### Directions
Look through the material below. Copy each line that contains the string "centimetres".
--
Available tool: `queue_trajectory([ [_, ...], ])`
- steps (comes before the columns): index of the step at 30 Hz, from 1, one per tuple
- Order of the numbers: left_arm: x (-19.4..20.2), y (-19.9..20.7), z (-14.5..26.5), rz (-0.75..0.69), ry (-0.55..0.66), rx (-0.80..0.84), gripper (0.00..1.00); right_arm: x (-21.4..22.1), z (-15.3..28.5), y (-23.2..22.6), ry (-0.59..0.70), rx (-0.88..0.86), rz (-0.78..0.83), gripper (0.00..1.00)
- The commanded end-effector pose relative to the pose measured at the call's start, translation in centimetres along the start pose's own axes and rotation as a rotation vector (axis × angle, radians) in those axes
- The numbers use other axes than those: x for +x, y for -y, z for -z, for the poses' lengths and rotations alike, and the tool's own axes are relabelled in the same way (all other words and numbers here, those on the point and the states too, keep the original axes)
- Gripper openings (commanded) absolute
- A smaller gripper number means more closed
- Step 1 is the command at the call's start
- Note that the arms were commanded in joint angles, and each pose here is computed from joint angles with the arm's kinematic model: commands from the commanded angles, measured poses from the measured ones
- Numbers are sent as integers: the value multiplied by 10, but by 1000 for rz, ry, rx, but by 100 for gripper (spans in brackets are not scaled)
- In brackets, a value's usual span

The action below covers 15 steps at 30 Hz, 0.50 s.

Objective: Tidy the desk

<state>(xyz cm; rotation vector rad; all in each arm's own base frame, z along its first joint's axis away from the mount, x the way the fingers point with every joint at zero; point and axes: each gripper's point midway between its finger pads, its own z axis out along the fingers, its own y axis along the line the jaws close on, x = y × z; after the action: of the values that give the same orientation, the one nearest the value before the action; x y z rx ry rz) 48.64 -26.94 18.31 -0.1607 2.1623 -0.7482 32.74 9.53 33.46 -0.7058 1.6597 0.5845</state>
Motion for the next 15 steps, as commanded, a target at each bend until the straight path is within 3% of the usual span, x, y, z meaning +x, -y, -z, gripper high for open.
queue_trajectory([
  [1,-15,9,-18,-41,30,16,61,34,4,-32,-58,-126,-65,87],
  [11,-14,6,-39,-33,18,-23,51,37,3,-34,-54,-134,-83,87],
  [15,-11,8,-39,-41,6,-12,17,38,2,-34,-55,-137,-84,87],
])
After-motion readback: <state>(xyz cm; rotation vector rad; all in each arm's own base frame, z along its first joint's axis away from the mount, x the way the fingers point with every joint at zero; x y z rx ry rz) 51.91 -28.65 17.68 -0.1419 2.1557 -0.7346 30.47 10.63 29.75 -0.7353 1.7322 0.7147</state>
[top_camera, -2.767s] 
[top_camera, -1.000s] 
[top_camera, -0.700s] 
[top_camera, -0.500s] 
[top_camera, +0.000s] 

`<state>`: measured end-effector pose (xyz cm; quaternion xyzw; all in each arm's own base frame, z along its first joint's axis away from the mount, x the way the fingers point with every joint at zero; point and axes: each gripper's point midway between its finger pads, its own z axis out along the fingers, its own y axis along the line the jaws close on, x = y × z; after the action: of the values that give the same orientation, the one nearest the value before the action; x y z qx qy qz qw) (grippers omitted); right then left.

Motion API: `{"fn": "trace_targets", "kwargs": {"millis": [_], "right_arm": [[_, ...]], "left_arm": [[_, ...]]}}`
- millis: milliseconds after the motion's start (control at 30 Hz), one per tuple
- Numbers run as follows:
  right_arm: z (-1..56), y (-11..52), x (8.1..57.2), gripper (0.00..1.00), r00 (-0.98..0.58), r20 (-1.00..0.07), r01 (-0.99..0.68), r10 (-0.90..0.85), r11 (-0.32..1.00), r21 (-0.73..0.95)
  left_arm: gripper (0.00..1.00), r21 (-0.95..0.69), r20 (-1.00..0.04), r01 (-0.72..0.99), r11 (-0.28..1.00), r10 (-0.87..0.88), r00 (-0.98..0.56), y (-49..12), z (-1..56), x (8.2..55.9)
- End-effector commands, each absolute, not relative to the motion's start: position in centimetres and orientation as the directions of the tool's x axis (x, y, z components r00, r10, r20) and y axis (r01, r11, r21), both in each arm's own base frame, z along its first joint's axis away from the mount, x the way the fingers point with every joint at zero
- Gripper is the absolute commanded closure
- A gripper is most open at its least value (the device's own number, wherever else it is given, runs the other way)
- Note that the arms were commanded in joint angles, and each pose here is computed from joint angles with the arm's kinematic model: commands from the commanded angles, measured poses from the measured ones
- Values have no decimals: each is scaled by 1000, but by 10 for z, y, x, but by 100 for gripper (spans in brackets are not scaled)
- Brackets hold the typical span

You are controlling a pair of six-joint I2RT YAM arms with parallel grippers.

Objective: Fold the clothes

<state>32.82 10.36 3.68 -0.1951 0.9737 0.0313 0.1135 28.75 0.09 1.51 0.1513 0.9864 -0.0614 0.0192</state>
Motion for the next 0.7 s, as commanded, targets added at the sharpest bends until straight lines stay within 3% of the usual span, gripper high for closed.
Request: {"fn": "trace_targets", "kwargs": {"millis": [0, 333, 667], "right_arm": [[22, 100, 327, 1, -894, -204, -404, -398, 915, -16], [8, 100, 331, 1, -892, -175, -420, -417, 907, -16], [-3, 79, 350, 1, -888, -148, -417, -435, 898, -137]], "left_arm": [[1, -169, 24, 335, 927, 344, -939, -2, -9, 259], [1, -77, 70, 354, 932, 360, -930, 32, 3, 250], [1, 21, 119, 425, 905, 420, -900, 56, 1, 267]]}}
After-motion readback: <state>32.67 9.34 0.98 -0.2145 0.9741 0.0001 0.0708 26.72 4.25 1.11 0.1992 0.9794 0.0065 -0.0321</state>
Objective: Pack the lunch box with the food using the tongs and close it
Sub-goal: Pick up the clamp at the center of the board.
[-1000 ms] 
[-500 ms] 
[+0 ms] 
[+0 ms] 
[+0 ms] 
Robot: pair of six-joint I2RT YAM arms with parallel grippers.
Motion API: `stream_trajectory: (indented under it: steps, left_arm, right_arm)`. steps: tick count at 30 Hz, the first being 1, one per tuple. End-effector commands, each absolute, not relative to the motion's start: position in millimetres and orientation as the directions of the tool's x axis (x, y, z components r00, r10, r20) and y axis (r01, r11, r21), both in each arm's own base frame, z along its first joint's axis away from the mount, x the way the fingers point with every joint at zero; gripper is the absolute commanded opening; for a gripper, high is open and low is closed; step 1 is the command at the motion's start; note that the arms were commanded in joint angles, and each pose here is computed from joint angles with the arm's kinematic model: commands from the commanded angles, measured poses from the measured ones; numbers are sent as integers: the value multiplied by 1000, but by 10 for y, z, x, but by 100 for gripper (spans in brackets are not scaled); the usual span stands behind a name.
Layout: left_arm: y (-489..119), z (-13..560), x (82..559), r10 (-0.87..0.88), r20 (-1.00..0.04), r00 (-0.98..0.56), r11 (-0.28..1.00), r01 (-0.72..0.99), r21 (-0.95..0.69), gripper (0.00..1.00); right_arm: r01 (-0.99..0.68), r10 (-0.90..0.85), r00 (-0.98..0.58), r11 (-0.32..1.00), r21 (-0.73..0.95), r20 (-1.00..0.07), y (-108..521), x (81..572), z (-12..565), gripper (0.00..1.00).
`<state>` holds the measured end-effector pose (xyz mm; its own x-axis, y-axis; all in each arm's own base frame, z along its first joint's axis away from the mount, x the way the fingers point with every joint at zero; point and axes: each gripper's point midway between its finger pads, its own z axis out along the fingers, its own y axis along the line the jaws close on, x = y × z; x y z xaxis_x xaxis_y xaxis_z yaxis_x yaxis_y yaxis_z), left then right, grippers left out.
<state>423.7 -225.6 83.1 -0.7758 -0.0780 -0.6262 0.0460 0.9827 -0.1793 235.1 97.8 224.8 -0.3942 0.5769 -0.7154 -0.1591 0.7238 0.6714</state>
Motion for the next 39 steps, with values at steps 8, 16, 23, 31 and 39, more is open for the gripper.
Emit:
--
### Answer section
- The commanded end-effector pose relative to the pose measured at the call's start, translation in centimetres along the start pose's own axes and rotation as a rotation vector (axis × angle, radians) in those axes
- End-effector commands, each absolute, not relative to the motion's start: position in centimetres and orientation as the directions of the tool's x axis (x, y, z components r00, r10, r20) and y axis (r01, r11, r21), both in each arm's own base frame, z along its first joint's axis away from the mount, x the way the fingers point with every joint at zero

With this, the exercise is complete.